Scaling and performance of simultaneously heaving and pitching foils

TL;DR

This study investigates how the phase offset between heaving and pitching motions affects the thrust and efficiency of foils, providing scaling laws and experimental data to optimize performance.

Contribution

It introduces new scaling relations based on lift and added mass forces and explores optimal phase offsets for thrust and efficiency in unsteady foil propulsion.

Findings

Optimal phase offset for thrust is near 330°

Maximum efficiency occurs at a phase offset of 270°

Increasing foil amplitudes, especially pitch, enhances performance when angle of attack is kept minimal.

Abstract

We consider the propulsive performance of an unsteady heaving and pitching foil, experimentally studying an extensive parameter space of motion amplitudes, frequencies, and phase offsets between the heave and pitch motions.

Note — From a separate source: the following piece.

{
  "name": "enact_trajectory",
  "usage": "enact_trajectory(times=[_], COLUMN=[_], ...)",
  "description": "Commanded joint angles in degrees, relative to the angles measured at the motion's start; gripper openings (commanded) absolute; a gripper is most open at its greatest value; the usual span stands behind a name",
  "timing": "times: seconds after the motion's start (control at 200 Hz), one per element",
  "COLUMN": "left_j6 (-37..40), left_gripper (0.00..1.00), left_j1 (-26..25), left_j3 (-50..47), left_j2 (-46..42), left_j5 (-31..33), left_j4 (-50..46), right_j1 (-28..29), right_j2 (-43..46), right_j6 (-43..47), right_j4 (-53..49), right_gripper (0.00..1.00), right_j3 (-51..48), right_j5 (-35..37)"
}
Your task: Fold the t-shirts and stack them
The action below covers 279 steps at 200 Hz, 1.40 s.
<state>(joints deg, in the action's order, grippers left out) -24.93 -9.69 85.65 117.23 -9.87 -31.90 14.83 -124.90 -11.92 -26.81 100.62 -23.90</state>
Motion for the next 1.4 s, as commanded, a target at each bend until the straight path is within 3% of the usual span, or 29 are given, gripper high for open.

The phase offset $\phi$ between the heaving and pitching motions proves to be a critical parameter in determining the dynamics of the foil and its propulsive performance. To maximize thrust, the heave and pitch motions need to be nearly in phase ($\phi=330^\circ$), but to maximize efficiency, the pitch motion needs to lag the heave motion ($\phi=270^\circ$), corresponding to slicing motions with a minimal angle of attack. We also present scaling relations, developed from lift-based and added mass forces, which collapse our experimental data. Using the scaling relations as a guide, we find increases in performance when foil amplitudes (specifically pitch) increase while maintaining a modest angle of attack.